Today, the Supreme Court ruled that Obamacare is constitutional. Specifically, the individual mandate, which requires that all Americans above a certain income level purchase health insurance, was judged to be legal since it basically represents Congress exercising its power to tax the population. In essence, Congress is taxing any American at a different rate if they don’t have health insurance, compared to any American who does. The Supreme Court also found the rest of the Affordable Care Act to be constitutional, except for its restrictions on dispersion of Medicare funds to states who refuse to comply with the law; in that case, states can only be denied Medicare funds associated with the elements of the program they refuse to comply with, and would not lose all of their Medicare funding.
The Supreme Court’s decision is a major victory for Democrats, progressives, and the Obama administration. But, more importantly, it is an incredible victory for the literally millions of Americans whose healthcare will be improved by the Affordable Care Act, including the Asian American community and other communities of colour, which have historically higher rates of uninsured and underinsured people compared to the community at-large.
Roughly 11% of Asian Americans are self-employed and/or own a small business; the Affordable Care Act will make purchasing health insurance for small business owners and their employees significantly easier and more affordable. This not only ensures that Asian American small business owners will have better access to healthcare, but it also helps to stimulate Asian American business by making them more competitive via improved employee benefits.

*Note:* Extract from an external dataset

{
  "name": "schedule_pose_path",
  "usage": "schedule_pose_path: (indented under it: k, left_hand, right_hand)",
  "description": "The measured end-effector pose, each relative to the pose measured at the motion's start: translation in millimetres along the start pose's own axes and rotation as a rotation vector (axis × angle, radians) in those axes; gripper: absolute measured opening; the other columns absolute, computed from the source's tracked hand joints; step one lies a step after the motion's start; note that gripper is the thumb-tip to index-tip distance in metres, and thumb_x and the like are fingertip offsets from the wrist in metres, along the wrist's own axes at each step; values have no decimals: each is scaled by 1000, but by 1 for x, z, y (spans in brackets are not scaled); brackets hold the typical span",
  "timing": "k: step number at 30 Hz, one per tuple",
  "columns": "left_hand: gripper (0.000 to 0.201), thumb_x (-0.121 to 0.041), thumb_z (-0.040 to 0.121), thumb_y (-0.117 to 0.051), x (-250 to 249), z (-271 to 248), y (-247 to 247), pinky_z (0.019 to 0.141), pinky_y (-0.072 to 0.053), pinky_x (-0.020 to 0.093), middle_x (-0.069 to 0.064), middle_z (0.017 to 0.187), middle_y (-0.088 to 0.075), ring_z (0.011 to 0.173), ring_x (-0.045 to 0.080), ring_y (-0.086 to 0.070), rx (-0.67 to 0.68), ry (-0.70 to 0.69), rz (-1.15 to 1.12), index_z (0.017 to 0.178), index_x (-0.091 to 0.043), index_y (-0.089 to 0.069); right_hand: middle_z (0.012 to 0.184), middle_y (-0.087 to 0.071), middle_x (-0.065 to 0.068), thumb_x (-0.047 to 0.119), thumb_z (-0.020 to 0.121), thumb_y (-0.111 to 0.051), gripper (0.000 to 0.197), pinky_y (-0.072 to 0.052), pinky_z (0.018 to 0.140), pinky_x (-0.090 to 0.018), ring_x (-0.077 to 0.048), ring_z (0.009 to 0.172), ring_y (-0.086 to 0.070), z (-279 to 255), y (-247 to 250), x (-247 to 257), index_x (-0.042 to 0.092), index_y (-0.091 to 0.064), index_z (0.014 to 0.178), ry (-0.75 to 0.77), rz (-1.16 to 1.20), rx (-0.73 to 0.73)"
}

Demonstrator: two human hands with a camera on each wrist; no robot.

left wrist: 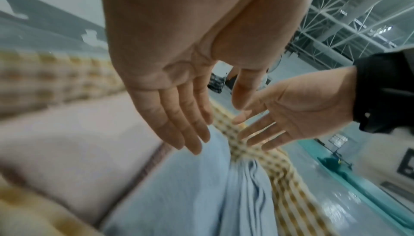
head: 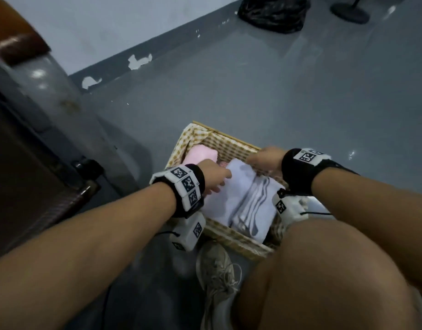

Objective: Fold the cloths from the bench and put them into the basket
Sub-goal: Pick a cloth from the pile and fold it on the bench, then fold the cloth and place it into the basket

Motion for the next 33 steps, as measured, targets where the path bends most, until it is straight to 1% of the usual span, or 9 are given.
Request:
schedule_pose_path:
  k: [5, 10, 14, 16, 18, 21, 25, 30, 33]
  left_hand:
    - [10, -26, 95, -58, -2, -65, 104, 63, -46, 24, 3, 94, -71, 77, 20, -68, -84, -152, -53, 96, -16, -61]
    - [8, -28, 93, -61, 43, -150, 204, 61, -44, 24, 2, 89, -71, 79, 20, -69, -282, -225, -90, 90, -20, -61]
    - [9, -28, 91, -63, 109, -219, 263, 55, -45, 20, -2, 82, -73, 72, 14, -68, -478, -191, -33, 90, -19, -67]
    - [11, -25, 91, -63, 148, -248, 284, 53, -47, 16, 1, 85, -74, 71, 14, -67, -568, -155, -30, 93, -16, -69]
    - [11, -26, 89, -63, 188, -274, 300, 61, -50, 19, 0, 87, -75, 72, 13, -67, -662, -104, 17, 90, -17, -71]
    - [15, -34, 88, -62, 250, -305, 316, 63, -42, 21, -8, 85, -69, 76, 9, -60, -778, 36, 161, 86, -22, -70]
    - [28, -38, 87, -64, 320, -322, 325, 87, -49, 30, 2, 112, -69, 102, 22, -61, -788, 264, 220, 108, -21, -70]
    - [68, -48, 77, -68, 377, -328, 331, 102, -43, 42, 16, 131, -48, 121, 39, -48, -950, 580, 316, 134, -21, -44]
    - [77, -43, 75, -75, 397, -330, 335, 92, -49, 38, 17, 128, -53, 118, 36, -55, -869, 681, 261, 134, -10, -39]
  right_hand:
    - [104, -68, -5, 29, 95, -62, 23, -49, 77, -30, -22, 88, -63, -42, -29, 118, 12, -66, 111, 268, 8, 198]
    - [112, -71, -5, 32, 98, -58, 22, -50, 83, -32, -21, 94, -67, -102, -100, 234, 13, -65, 109, 531, -109, 380]
    - [90, -71, 0, 31, 97, -59, 13, -47, 70, -25, -16, 83, -67, -152, -175, 306, 19, -63, 96, 673, -189, 515]
    - [93, -74, -5, 32, 97, -60, 11, -49, 75, -28, -18, 87, -70, -177, -214, 336, 22, -66, 99, 716, -209, 562]
    - [106, -75, -9, 30, 98, -56, 12, -50, 76, -28, -19, 91, -71, -198, -254, 363, 23, -65, 102, 750, -254, 606]
    - [106, -72, -9, 26, 99, -55, 17, -50, 75, -29, -22, 91, -68, -224, -314, 391, 17, -64, 111, 788, -339, 676]
    - [89, -67, -5, 24, 95, -60, 30, -52, 67, -30, -20, 81, -62, -241, -377, 404, 4, -67, 116, 909, -515, 642]
    - [106, -68, -1, 30, 92, -66, 24, -50, 90, -29, -19, 98, -63, -238, -420, 392, 17, -71, 111, 1091, -779, 529]
    - [115, -69, -2, 31, 92, -64, 25, -48, 98, -31, -19, 107, -63, -234, -431, 392, 17, -71, 112, 1129, -838, 534]
Point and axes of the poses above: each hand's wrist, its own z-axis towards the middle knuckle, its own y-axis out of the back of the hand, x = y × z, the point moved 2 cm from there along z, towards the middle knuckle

But most importantly, Asian Americans — like all Americans — benefit when this country places increased attention helping all of its citizens, and not just the most affluent. Asian Americans — like all Americans — benefit by a renewed commitment by the federal government to provide social programs that benefit all, including the less fortunate. Asian Americans — like all Americans — benefit when this country becomes, once again, one in which all citizens, regardless of race, class or creed, have equal access to life, and life-saving healthcare coverage. Asian Americans — like all Americans — benefit by when healthcare is no longer a privilege in this country, reserved for the wealthy and the well-connected, but it is a basic human right accessible to all.